2. For $i=0$ to $\ell (s)-\ell (p)$:
   • Compute $h(s+i,\ell (p))$.
   • If $h(s+i,\ell (p))=h(p,\ell (p))$, then check eq(s + i, p). If eq(s + i, p) == 1, return $i$.

int H(string s, string p) {
  int lp = ell(p);
  int ls = ell(s);
  int hp = h(p, lp);
  int hs = h(s, lp);
 
  if (hp == hs && eq(s, p) == 1) return 0;
 
  for (int i = 1; i <= ls - lp; i++) {
    hs = (d * (hs - numval(s[i - 1]) * d_m) + numval(s[i + lp - 1])) % q;
    if (hp == hs && eq(s + i, p) == 1) return i;
  }
 
  return -1;
}

Time Complexity:

• Best Case: $O(\ell (p))$ if the first occurrence matches.
• Average Case: If the number of hash matches (that require further checking with eq) is $O(1)$, then the average case time complexity is $O(\ell (s)+\ell (p))$.
• Worst Case: The worst-case complexity can be $O(\ell (s)\cdot \ell (p))$ if there are many hash collisions, causing frequent calls to eq.

Condition for $O(\ell (s)+\ell (p))$: The time complexity will be $O(\ell (s)+\ell (p))$ if the expected number of hash collisions is $O(1)$. In other words, if the hash function has good distribution and the probability of collisions is low, the algorithm runs efficiently.

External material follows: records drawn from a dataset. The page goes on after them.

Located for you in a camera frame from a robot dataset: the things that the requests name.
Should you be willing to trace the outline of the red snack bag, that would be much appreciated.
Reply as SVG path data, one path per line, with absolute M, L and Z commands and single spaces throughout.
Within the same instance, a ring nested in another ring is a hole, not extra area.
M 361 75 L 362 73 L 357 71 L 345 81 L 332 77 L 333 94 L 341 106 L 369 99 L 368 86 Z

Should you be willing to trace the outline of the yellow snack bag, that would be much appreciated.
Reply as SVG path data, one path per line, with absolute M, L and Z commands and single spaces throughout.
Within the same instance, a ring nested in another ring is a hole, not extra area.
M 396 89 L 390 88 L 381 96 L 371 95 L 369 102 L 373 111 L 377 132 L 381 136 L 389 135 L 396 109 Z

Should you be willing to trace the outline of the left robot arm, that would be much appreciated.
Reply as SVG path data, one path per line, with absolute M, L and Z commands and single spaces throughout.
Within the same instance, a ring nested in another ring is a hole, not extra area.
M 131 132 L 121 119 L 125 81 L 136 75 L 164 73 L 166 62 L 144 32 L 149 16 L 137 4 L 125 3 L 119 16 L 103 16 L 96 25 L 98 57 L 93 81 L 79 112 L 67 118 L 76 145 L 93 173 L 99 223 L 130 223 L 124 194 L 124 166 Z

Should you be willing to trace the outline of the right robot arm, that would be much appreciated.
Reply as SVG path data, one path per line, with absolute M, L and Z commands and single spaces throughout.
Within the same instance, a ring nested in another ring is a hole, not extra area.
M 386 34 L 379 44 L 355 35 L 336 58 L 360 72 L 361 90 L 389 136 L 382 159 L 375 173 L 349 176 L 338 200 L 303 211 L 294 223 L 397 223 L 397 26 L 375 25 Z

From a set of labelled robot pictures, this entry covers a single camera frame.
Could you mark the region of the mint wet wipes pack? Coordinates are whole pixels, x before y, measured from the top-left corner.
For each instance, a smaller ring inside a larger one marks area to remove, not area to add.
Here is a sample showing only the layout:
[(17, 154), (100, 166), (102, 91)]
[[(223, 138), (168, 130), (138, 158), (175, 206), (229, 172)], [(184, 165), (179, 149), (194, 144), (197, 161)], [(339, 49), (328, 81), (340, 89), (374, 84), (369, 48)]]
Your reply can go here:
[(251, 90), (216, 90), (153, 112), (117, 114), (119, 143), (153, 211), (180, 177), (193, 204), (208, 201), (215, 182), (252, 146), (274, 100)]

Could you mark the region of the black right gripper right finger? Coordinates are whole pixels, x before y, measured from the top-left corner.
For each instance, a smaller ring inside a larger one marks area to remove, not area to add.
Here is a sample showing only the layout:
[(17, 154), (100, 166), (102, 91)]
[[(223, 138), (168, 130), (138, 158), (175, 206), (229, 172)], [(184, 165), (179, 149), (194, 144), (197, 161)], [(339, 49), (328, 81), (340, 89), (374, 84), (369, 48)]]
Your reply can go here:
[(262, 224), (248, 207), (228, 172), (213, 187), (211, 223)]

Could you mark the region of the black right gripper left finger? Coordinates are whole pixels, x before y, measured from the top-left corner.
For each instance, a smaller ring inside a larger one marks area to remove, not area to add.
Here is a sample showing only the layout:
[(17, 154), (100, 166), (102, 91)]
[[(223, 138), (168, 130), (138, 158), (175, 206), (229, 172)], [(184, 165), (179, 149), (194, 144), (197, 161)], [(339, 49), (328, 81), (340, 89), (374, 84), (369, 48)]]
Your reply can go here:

Worst-case Complexity: The worst-case time complexity of algorithm $H$ is $O(\ell (s)\cdot \ell (p))$ when there are many hash collisions, leading to frequent evaluations of eq.

知识点

字符串匹配哈希算法Rabin-Karp算法复杂度分析

难点思路

此题的难点在于如何高效地计算字符串的哈希值，并利用哈希值进行匹配。在应对哈希碰撞时，我们需要进行字符串的实际比较，保证算法的正确性。

解题技巧和信息

1. 哈希算法: 使用适当的哈希函数和模数 $q$ 来降低哈希碰撞的概率。
2. 滚动哈希: 是一种高效的技术,可以在 O(1) 时间内更新哈希值。
3. 字符串比较: 当哈希值匹配时，需要使用实际的字符串比较来确认结果。
4. 复杂度分析: 分析算法的平均情况和最坏情况的复杂度，以便选择合适的解决方案。

重点词汇

1. Hash Function (哈希函数): A function that maps data of arbitrary size to fixed-size values.
2. Collision (碰撞): When two different inputs produce the same hash output.
3. Rabin-Karp Algorithm (Rabin-Karp 算法): A string matching algorithm that uses hash values for efficient searching.

• string matching 字符串匹配
• rolling hash 滚动哈希
• time complexity 时间复杂度
• worst-case scenario 最坏情况
• hash collision 哈希冲突

参考资料

1. T. H. Cormen, C. E. Leiserson, R. L. Rivest, C. Stein, Introduction to Algorithms, 3rd Edition, Chapter 32: “String Matching”.